__Source records__:
-=-=-=-=-

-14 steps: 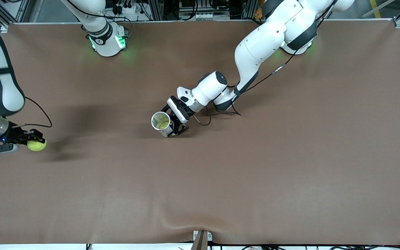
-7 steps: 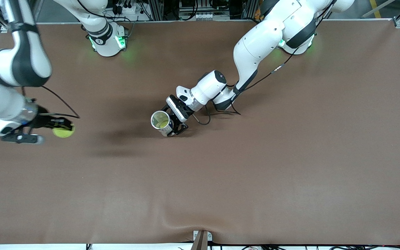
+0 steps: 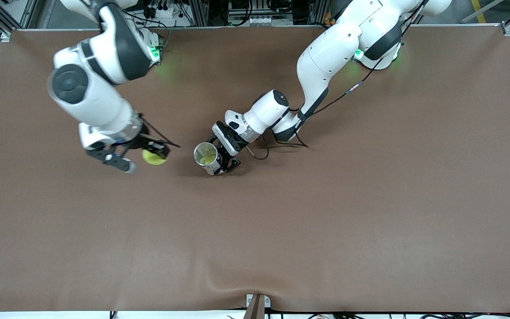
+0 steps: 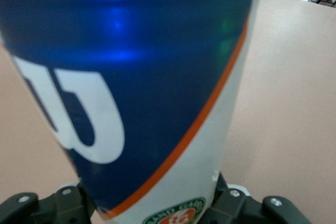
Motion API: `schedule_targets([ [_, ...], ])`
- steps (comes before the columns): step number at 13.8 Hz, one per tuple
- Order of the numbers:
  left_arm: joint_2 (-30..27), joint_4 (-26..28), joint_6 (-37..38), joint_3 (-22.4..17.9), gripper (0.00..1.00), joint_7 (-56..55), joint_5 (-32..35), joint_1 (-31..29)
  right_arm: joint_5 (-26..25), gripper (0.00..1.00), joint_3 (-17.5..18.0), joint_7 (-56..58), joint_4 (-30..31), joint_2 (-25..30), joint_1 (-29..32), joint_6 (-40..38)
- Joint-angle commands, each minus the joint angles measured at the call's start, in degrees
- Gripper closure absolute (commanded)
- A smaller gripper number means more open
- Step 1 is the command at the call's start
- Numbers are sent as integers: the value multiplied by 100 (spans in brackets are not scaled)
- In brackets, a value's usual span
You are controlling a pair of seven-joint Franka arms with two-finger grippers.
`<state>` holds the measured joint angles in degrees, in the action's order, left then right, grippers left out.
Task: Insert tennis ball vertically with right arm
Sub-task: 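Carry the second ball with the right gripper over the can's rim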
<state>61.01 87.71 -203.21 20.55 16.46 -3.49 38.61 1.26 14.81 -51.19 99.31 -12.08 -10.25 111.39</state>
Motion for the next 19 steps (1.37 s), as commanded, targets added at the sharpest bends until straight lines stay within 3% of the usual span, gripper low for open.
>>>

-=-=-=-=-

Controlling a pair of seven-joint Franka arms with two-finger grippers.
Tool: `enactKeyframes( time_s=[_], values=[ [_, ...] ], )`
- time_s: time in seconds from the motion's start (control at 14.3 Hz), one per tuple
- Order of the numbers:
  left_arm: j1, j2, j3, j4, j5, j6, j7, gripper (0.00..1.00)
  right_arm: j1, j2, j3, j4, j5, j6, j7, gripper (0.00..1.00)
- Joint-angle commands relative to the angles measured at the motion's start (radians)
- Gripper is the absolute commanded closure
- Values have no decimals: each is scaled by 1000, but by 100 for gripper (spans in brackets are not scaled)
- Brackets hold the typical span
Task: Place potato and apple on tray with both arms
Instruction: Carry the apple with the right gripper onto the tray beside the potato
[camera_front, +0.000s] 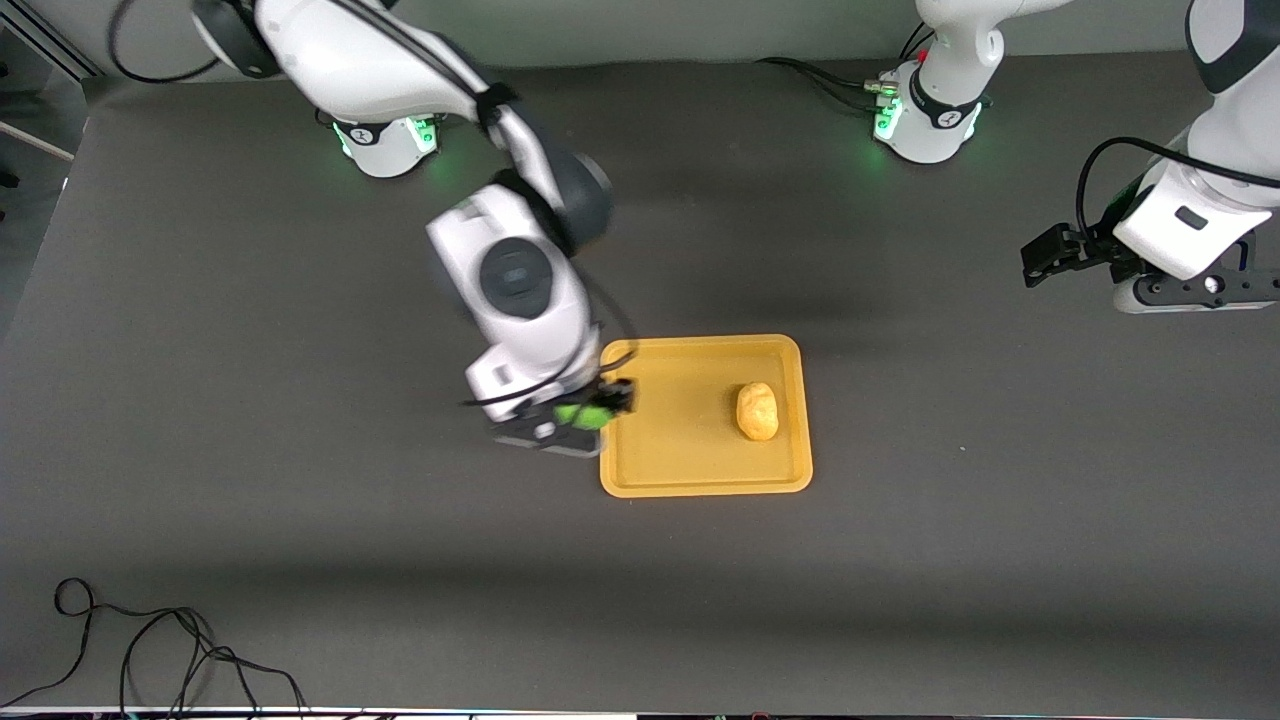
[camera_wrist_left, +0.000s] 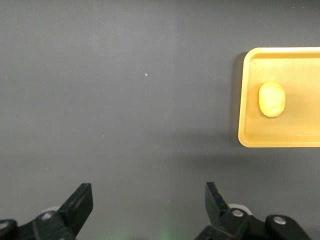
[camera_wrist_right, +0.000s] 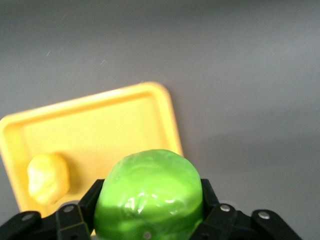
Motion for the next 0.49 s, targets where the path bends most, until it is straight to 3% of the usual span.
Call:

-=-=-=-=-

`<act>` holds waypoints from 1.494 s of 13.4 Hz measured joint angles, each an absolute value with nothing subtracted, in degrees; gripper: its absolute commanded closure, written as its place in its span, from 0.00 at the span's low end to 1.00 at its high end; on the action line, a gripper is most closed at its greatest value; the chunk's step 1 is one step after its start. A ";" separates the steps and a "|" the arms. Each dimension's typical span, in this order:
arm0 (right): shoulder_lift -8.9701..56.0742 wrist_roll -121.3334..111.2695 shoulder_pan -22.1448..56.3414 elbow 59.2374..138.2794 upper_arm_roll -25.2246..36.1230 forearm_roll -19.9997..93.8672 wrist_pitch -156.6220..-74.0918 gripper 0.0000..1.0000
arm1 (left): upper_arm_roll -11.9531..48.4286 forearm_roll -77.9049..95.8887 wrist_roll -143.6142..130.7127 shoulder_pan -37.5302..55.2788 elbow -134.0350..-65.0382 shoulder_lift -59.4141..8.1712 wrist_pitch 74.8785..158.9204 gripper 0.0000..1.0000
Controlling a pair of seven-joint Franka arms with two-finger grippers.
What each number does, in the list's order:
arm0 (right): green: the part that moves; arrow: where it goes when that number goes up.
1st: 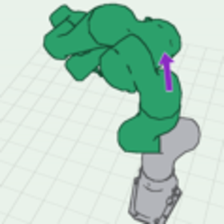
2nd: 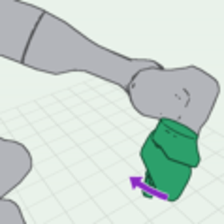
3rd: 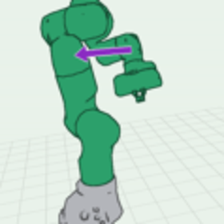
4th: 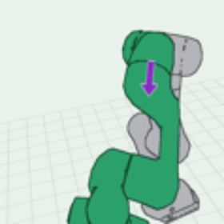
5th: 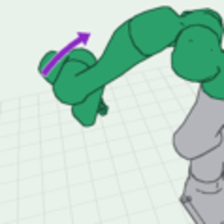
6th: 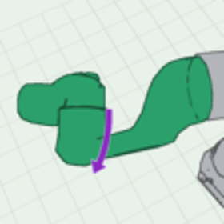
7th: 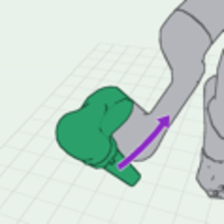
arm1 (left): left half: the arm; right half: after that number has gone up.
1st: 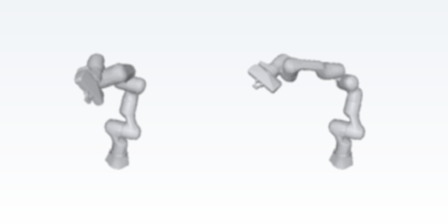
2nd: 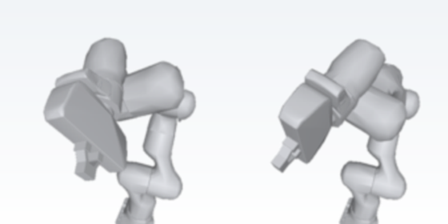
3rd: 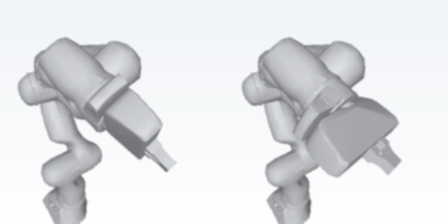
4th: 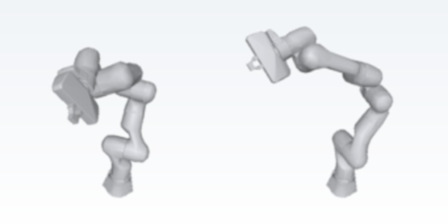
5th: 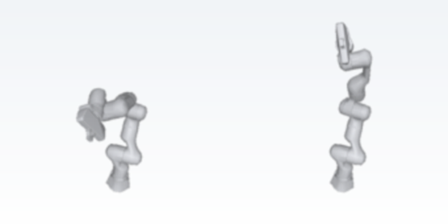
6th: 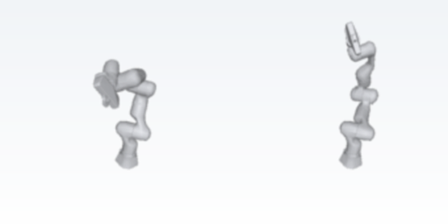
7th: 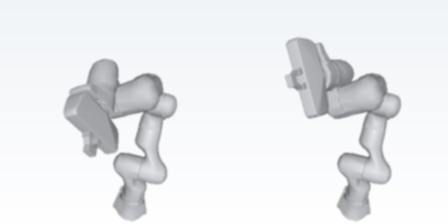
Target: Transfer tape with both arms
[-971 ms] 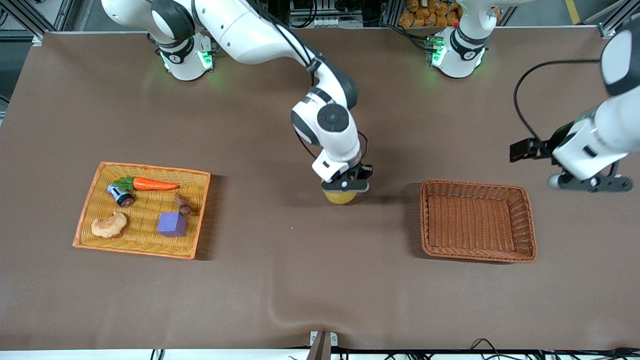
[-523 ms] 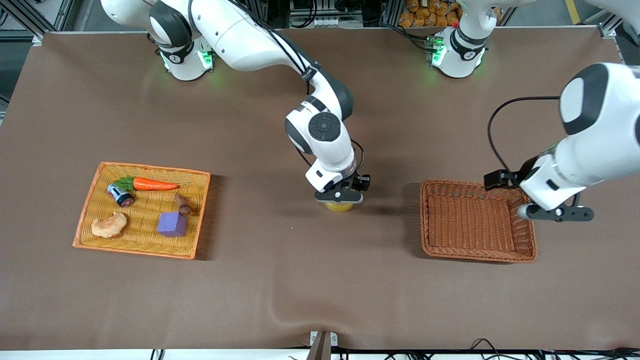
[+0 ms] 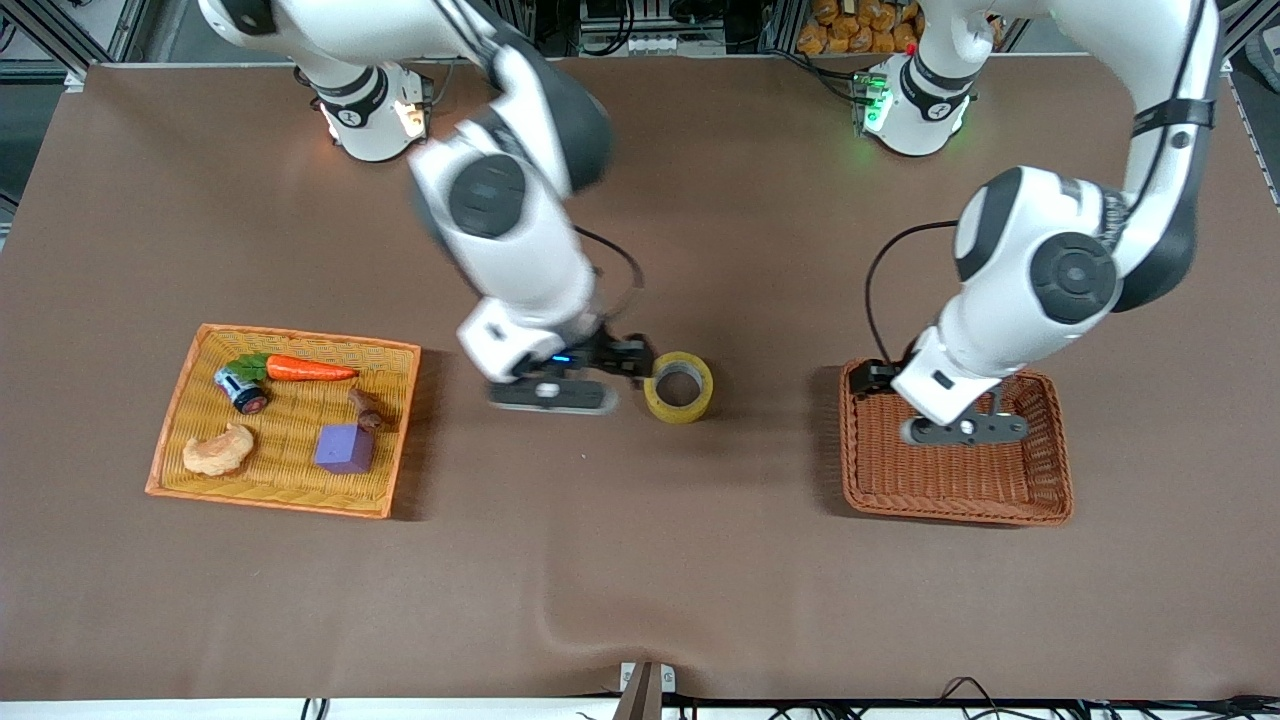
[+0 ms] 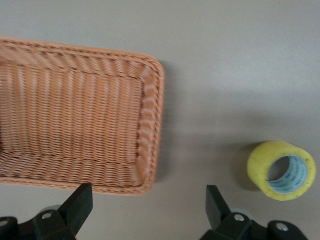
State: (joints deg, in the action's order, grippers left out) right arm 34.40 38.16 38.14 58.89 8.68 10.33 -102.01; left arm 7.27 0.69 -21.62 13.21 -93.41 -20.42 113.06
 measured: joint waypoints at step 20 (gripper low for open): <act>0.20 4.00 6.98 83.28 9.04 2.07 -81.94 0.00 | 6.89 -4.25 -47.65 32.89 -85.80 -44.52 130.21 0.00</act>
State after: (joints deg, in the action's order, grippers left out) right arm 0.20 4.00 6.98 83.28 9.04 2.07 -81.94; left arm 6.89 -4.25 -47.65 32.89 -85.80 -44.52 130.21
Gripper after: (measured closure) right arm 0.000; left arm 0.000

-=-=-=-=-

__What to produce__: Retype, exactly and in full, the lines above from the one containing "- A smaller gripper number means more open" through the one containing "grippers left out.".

__Answer to the exercise__:
- A smaller gripper number means more open
- Step 1 is the command at the call's start
- Numbers are sent as integers: the value multiplied by 100 (spans in brackets are not scaled)
- In brackets, a value's usual span
You are controlling a pair of seven-joint Franka arms with two-finger grippers.
`<state>` holds the measured joint angles in degrees, in the action's order, left then right, grippers left out.

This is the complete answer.